We can also create confidence intervals and get p-values, although they won't be

that useful for the intercept, in the same manner, and Stata and

other computer packages will present this in the output they get from regression.

However, as we've talked about when X1 is a continuous predictor,

many times the intercept is just a placeholder and

does not describe a useful quantity or a quantity of relevance to our data.

As such, 95% confidence intervals are not always relevant.

However when our predictor is binary or

categorical, the intercept may have a substantive interpretation and

a 95% confidence interval at least, may be of interest.

So let's take a look at an example of that.

So you recall, our analysis that we did in stat reading one, and

we just did as a linear regression in a previous section here, of length of stay

by age at first claim among the subjects from the Heritage Health Study.

And when we regressed average length of stay on an indicator of whether

the person was less than 40 at first stay or greater than or equal to 40,

we got a slope of -2.1 and intercept of 4.9.

So we interpret the slope as the estimated mean difference in length of stay for

persons less than 40 at first claim,

compared to persons over 40 and that was -2.1 days.

The younger group had average length of stays

of 2.1 days less than the older group.

And the intercept actually had meaning in this analysis.

It was the estimated mean length of stay for persons over 40 for

their first stay in 2011, their first claim.

So we can get confidence intervals and p-values for both these quantities.

So the slope, we estimate the mean difference between the younger group and

the older group to be 2.1 days less for the younger group.

But after accounting for uncertainty, and I should've put these in the proper order.

After accounting for the uncertainty in your estimate,

this is the 95% confidence interval for

the true mean difference in length of stay, for all patients in 2011.

You can see it's rather tight because this was a large data set and

it indicates that it's on the order of two or more days.

If we did a hypothesis test of whether the true association was zero,

in other words there was no association between length of stay and

age of first claim The p value is quite low.

We know that it would come in at less than 0.05, because our 95% confidence

interval did not include zero, but this adds some specificity to the discussion.

If we did a confidence interval for the slope, the estimated mean, like the stay

for those who are over 40, for their first visit in 2011 was 4.9 days.

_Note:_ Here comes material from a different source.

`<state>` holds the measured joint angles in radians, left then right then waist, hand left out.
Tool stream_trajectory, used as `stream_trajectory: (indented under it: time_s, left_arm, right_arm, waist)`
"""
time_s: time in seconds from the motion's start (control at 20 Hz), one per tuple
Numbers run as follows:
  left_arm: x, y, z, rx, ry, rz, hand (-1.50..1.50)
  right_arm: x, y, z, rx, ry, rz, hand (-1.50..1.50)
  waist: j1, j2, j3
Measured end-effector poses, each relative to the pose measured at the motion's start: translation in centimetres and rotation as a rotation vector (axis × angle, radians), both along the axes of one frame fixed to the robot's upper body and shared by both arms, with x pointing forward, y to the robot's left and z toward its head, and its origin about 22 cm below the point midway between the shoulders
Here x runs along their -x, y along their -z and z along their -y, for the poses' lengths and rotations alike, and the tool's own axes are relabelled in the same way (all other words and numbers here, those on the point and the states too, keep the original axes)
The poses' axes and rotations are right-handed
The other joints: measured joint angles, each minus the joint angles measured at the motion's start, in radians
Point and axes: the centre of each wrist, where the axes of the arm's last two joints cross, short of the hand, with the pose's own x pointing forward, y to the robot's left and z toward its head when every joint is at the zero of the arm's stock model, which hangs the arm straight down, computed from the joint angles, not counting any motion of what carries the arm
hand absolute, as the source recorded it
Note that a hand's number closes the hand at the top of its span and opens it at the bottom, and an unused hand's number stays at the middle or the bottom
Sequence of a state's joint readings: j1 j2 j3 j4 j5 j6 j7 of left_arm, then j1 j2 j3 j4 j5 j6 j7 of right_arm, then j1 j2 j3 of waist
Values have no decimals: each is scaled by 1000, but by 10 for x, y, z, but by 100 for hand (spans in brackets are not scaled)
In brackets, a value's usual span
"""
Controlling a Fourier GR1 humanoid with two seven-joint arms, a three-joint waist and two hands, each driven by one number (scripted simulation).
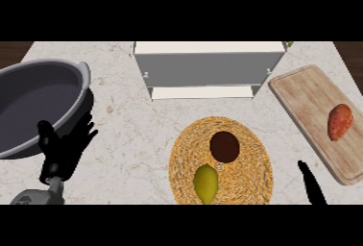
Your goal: Pick the lemon from the placemat and place it in the tiered shelf
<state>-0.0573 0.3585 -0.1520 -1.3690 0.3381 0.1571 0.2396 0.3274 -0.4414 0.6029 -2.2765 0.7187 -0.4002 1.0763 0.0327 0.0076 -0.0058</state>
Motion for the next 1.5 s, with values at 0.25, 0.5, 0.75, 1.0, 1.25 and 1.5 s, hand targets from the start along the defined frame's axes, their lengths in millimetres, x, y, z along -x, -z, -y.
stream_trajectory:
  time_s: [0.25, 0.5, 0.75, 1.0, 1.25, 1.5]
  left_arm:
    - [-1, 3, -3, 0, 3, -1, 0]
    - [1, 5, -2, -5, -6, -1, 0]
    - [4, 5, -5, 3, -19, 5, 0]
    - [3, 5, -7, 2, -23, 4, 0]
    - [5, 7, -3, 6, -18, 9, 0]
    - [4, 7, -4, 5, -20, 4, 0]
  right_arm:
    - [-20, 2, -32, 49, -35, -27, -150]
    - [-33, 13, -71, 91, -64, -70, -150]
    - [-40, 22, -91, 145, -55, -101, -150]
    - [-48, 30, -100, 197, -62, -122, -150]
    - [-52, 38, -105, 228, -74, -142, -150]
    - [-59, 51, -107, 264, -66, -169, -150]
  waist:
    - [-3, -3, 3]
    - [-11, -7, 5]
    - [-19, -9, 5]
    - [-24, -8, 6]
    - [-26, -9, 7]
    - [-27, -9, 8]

And this confidence interval has meaning.

it goes from 4.8 days to 5.0 and

it expresses our uncertainty in that estimated mean.

So we have a pretty strong, tight interval here that suggests the true

length of stay on average was close to 5 days.

Between 4.8 and 5 days for the population of patients that were over 40,

when they entered the hospital in 2011.

We could get a p-value for this, but it really doesn't make sense to test

whether the mean length of stay for this single group is zero or not.

Because we know it can't be zero,

given that our data set only includes persons whose length of stay was 1 or

greater, so a p-value doesn't really add anything to the story here.

So in summary, the construction of confidence intervals for

linear regression slopes is business as usual.

Take the estimate and add or subtract two estimated standard errors, or

slightly more in smaller samples.

And we can also get a p-value by taking our slope estimate and converting it to

number of standard errors that is above or below the null value of zero.

And then figuring out what percentage of results we could get that were that far or

farther, just by chance, if the null is true.

So the confidence intervals we get for slopes and the resulting p-values

are confidence intervals and p-values for mean differences.

And the confidence intervals for intercepts are confidence intervals for

the mean of y for a specific group or

a specific population, the population whose x1 values are equal to zero.

And as we've discussed, this is not always relevant or helpful when x1 is continuous.

We can information to the analysis when our predictor is binary or categorical.